Z. M. Pereyra (Cordoba Observatory) discovered this comet on 1963 September 14.39 in the constellation Hydra. He described the comet as magnitude 2, with a centrally condensed coma, and exhibiting a tail more than 1 degree long. The comet was confirmed by McClure (Hollywood, California) on September 16.5. He estimated the magnitude as 6 and said a faint, straight tail extended 10.5 degrees toward the west. This tail was narrow at the coma, but widened to 0.75 degree at the end. The coma was described as "relatively small with sharp central condensation."
The comet was widely observed in the Southern Hemisphere by September 17. The comet's brightness was consistently estimated as between 6 and 6.5. The largest reported visual tail length was 3 degrees, while photographs by Harvard College Observatory's survey stations in South Africa and Australia showed the tail between 6 and 10 degrees long. Descriptions by Stephanus C. Venter (South Africa) on that date indicated the comet's head was small and irregular and he surmised that he was only seeing the central condensation because of the comet's low altitude. He added that no nucleus was visible and the tail fanned slightly towards the end.
Venter's thought that only the comet's condensation was being seen at low altitude seemed proven during the next few days. From the September 18th through the 21st Southern Hemisphere observers continued to estimate the comet's brightness as between magnitude 6 and 6.5. One of the faintest magnitudes during that period was a magnitude 7 by Giclas (Lowell Observatory, Arizona) on the 19th, but this Northern Hemisphere observer was seeing the comet at a very low altitude.

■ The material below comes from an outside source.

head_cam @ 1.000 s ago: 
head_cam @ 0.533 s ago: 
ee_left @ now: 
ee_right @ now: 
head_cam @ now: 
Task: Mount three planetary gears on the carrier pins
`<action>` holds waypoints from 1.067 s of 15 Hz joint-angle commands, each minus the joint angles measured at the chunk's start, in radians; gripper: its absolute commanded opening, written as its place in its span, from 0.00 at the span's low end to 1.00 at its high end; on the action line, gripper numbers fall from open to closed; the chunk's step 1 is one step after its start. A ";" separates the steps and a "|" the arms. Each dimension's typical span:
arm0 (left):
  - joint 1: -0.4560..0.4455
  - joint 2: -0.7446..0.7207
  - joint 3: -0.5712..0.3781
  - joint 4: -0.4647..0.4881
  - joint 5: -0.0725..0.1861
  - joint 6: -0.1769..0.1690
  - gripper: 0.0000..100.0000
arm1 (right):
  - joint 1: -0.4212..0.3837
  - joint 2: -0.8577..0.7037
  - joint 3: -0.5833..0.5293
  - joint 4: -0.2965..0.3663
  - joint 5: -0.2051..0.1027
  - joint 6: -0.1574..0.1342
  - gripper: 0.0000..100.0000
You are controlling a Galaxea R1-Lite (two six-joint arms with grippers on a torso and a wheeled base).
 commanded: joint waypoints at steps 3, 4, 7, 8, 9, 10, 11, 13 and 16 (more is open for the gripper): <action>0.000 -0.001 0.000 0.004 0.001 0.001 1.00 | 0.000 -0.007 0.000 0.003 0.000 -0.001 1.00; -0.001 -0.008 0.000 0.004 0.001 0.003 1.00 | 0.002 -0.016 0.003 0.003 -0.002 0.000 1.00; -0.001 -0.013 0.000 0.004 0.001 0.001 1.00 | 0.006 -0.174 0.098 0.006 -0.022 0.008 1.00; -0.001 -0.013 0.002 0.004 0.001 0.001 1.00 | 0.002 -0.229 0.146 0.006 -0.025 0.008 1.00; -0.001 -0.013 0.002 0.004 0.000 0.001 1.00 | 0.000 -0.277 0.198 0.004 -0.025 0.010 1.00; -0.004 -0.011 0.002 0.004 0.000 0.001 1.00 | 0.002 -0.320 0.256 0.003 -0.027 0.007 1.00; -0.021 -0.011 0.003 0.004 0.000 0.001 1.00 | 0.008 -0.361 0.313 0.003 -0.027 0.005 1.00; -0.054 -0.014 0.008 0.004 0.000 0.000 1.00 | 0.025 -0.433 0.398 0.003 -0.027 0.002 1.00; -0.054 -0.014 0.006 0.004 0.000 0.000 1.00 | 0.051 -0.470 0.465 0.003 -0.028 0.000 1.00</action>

Another Northern Hemisphere observer, de Vaucouleurs (McDonald Observatory), saw the comet on the 20th. Even though he estimated the magnitude of the head as 6.0 at low altitude, he suggested the integrated magnitude might have been near 3. De Vaucouleurs said no definite nucleus was seen and added that the central condensation was 2 to 3 arcmin across. Through binoculars he estimated the coma was 15 arc minutes across. On the 18th Venter said the comet's head was starlike and displayed a narrow tail 6 degrees long. C. Capen (Wrightwood, California) estimated the tail length as 18 degrees on the 21st.
Observations during the last nine days of September indicated the comet was steadily fading. Observers seeing the comet prior on the 21st and earlier, were reporting magnitudes between 6.5 and 7 on the 22nd and between 7 and 7.5 by the 30th. Although Capen again reported a tail 18 degrees long on the 22nd, continued visual observations by Venter and others indicated the tail was only 5 or 6 degrees long on the same date. Venter's continued observations indicated the tail was nearly invisible on the 24th, although nearly 1.5 degrees could still be made out, while on the 25th it was "very, very faint" and only 1 degree long. Various observers reported tail lengths of 0.5 to 2 degrees on the 27th and about 1 degree long by the 29th. Venter said the central condensation was located towards the extreme southwestern edge of the comet on the 22nd and was estimated as magnitude 7.0. He noted that during the next several days it became more diffuse and irregular. Also during this period the comet came under observation at several addition Northern Hemisphere observatories in the United States, Japan, and Czechoslovakia.
As October began magnitude estimates mostly fell within the range of 7.5 to 8. The comet's continued fading caused a decline in observations as the month progressed and only a few days after reaching magnitude 9 on the 14th the South African observers Venter and J. C. Bennett, who had followed the comet faithfully since September 17, could no longer see the comet. Venter's unusually long tail length estimate of 4 degrees on October 1 was the last reported tail length by any observer and Bennett's coma diameter estimate of 3 arcmin on the 15th was the last visual size estimate of this feature.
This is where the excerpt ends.